Torciéndole el pescuezo al cisne podemos concluir que García Márquez le debe el Nobel de Literatura al ajedrez. Por eso adoradores y adoratrices del jurásico juego estamos celebrando en grande los cuarenta años del premio que recibió en Estocolmo.
El bípedo implume de siempre padece el síndrome del dentífrico que consiste en exprimir las grandes victorias hasta la fatiga. Los colombianos todavía le sacamos brillo y esplendor al 4-4 contra Rusia y al 5-0 contra Argentina. Lo que ha hecho la selección femenina sub-17 de fútbol a pesar de la dirigencia balompédica, nos durará dos eternidades. El Nobel de Literatura ni se diga.
La afirmación de que la cuota inicial del Nobel está en el ajedrez se deduce guaqueando en la obra de don García. El fabulista admite en su autobiografía Vivir para contarla que su primer éxito literario se resume en la frase: “El Belga ya no volverá a jugar ajedrez”. Aludía al suicidio con cianuro del rival de su abuelo.

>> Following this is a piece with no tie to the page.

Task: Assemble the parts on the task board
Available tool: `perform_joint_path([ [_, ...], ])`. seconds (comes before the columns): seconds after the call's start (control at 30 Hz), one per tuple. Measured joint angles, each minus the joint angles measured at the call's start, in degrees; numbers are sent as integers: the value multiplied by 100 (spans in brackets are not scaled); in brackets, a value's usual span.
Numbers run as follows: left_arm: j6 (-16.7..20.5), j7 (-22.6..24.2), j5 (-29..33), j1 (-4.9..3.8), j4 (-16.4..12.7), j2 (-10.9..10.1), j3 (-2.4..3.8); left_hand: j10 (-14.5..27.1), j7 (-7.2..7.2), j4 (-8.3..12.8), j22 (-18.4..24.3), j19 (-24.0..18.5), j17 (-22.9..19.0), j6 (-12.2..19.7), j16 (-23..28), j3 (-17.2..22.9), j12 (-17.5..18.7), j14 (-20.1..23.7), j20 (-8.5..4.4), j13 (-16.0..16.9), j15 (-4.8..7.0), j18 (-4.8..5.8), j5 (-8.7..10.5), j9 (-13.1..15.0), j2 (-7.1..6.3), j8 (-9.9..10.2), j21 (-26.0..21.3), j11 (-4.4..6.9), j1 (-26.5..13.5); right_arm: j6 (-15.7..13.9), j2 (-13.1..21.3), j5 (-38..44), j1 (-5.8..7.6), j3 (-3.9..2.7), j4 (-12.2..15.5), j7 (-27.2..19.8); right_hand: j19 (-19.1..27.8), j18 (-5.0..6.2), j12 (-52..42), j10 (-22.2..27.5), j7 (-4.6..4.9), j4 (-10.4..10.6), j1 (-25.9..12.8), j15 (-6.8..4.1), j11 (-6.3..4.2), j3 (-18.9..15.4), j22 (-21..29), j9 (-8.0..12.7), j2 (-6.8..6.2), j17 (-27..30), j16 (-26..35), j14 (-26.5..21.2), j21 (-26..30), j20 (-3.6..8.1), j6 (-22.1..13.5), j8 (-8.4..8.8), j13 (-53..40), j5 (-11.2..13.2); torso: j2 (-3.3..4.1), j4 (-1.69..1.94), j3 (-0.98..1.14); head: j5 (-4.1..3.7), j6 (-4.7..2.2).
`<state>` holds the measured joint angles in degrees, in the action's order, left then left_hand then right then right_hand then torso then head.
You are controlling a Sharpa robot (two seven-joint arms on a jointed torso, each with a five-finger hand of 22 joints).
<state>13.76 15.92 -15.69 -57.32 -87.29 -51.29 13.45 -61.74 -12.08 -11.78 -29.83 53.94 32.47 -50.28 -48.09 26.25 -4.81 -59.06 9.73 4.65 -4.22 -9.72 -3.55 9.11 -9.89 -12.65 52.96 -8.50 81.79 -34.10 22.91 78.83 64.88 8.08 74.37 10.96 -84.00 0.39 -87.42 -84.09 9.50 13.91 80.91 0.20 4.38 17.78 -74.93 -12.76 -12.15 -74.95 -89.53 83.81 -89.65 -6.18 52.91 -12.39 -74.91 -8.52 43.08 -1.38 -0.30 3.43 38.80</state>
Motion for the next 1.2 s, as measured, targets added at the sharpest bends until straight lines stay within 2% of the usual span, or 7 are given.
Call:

El Belga reencarnaría en Jeremiah de Saint-Amour en El amor en los tiempos del cólera. El antillano enrocó largo para siempre tomando cianuro de oro. Su médico era Juvenal Urbino, quien a la muerte del antillano, se dedicó a analizar la última partida que su expaciente jugó contra su amante. Luego, como buen médico, Urbino acompañó a su paciente hasta la tumba.
Otro personaje ajedrezado en la vida de don Gabo fue el poeta León de Greiff quien le enseñó los rudimentos del ajedrez en el Café El Automático cuando el de Aracataca se iniciaba en los recovecos de la poesía. (“Jugué con Filidor a los escaques, en escaques soy ducho y en las damas un hache”, se jactaba León, como le decimos sus íntimos).
En El general en su laberinto, Bolívar juega ajedrez para embolatar los desengaños. El fraile Sebastián de Sigüenza se dejaba ganar para subirle la autoestima. También el general O’Leary “en las tardes muertas del Perú”).
Camino del olvido, en Honda, el Libertador movía las piezas en casa del minero inglés Edward Nicholls, su anfitrión. Ese juego de ajedrez lo conserva en urna triclave la familia Nicholls, de Medellín. Bolívar no se entusiasmó mucho con el ajedrez porque prefería “pasiones más intrépidas” pero ordenó promoverlo en las escuelas.
Napoleón jugaba y perdía en el ajedrez. El general Rojas Pinilla no solo lo jugaba sino que ordenó que se promocionara por televisión. Fausto Cabrera, padre de Sergio, nuestro nuevo hombre en Pekín, era el director del programa. Para no desairar al César, Fausto también se dejaba ganar. El anfitrión siempre tiene la razón.
En Noticia de un secuestro Gabo cuenta que el ajedrez les ayudaba a los secuestrados por los narcos a suavizar el infame encierro. Y a idear caminos de libertad mientras movían las piezas. Sin confirmar sí lo digo: gracias al ajedrez, “habemus” Nobel de literatura.